Berkeley Schools May Offer Clinics to Guard Against Swine Flu

By Riya Bhattacharjee
Friday August 21, 2009 - 01:43:00 PM

Even as Berkeley Unified School District officials meet with the city’s public health officials this week to plan for possible in-house immunization camps, Alameda County said Monday that it could be days, even months before the H1N1 vaccine becomes available. 

Alameda County Public Health Department spokesperson Sherri Willis said that “almost everything related to swine flu vaccinations is in flux” right now. 

Willis said that clinical trials for the H1N1 vaccine—which started about two weeks ago—are still ongoing. Once complete, the Centers for Disease Control will analyze the results and make a recommendation about its safety and dosage. 

“You have to remember, it’s a very new vaccine,” Willis said. “Vaccines are usually a year old. This one is only five months old.” 

Willis said between 85 million and 120 million doses of the vaccine could become available anytime between October and January. 

“The state Department of Public Health has been told that large flu vaccine manufacturers will distribute the vaccine to private doctors, in addition to public health departments, hospitals, and other entities that get the seasonal flu vaccine,” Willis said. "That too is subject to change.” 

Willis said all that had been confirmed so far were the target groups for the H1N1 vaccinations: children aged six monhs and older and young adults up to the age of 24; staff in K-12 schools and child care centers; pregnant women, and anyone taking care of babies at home. 

Adults under the age of 65 with chronic conditions that increase the risk of complications of influenza will also be immunized against H1N1, as will health care workers and emergency sector personnel. 

“The target population could be half of the population of the United States,” Willis said.  

Willis said Alameda County has decided that every public health office will hold mass vaccinations for the target populations and for various other vulnerable populations, such as the homeless, the uninsured and the underinsured. 

“This plan should work if insured persons are able to get the vaccination from their private doctors,” Willis said. “Again, everything at this point is tentative.” 

Willis said if the CDC recommends two H1N1 flu shots instead of one, people will have to wait three to four weeks between shots. 

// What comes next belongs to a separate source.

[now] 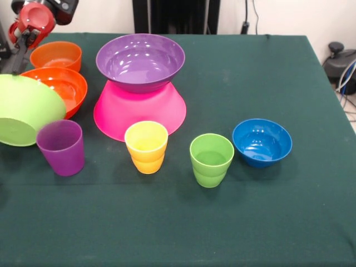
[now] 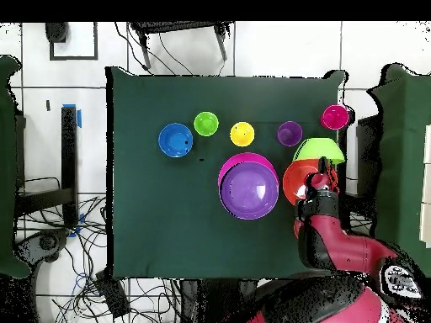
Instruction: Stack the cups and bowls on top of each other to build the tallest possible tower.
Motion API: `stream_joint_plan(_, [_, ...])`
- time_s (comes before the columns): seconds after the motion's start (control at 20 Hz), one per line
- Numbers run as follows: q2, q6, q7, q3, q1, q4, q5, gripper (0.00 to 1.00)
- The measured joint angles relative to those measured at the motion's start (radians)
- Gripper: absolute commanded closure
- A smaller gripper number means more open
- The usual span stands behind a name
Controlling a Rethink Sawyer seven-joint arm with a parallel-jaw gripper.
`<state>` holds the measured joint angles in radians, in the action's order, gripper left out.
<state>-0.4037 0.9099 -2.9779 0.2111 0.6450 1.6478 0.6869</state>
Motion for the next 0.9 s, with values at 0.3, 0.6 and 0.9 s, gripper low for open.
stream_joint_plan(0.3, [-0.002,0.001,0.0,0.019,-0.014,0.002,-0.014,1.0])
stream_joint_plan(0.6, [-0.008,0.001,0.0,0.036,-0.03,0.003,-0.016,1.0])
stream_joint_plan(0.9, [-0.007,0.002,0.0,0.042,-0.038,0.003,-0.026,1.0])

Willis said that although the county’s H1N1 vaccination camps will not be carried out in schools, the City of Berkeley could decide to hold them in its schools because the city has its own health department. 

Berkeley Unified School District spokesperson Mark Coplan said parents had already been mailed a flyer to help prepare them for the start of the school year Sept. 2. 

The message from the Berkeley Public Health Division says the city anticipates an “increased number of hospitalizations and flu-related deaths in the coming weeks.” City health officials also recommends testing and treatment for hospitalized and high-risk individuals, adding that the new virus could “change to cause more severe illness or more widespread disease in the fall or winter.” 

Coplan said the school district is considering establishing flu shot clinics at every school. 

“We have to make sure how parents are feeling about it because not everyone might want their child to get a flu shot,” he said. “We also want to make sure that nobody falls through the cracks.” 

Coplan said the district is also considering using alcohol-based sanitizers in the schools and will be engaging in talks with the city’s health office to examine funding options. 

“The initial recommendation is to have alcohol-based sanitizers in classrooms. That could cost up to $80,000,” Coplan said. “It’s fairly expensive. We might also ask PTAs and community members to donate them. We literally don’t have any money to spend right now.” 

Willis said that the California Department of Public Health recommends alcohol-based sanitizers as long as they are used with the proper precautions. 

State public health department guidelines for using alcohol-based hand sanitizers can be found at www.cdph.ca.gov/HealthInfo/discond/Documents/CDPHHealthAlert8-13-09.pdf.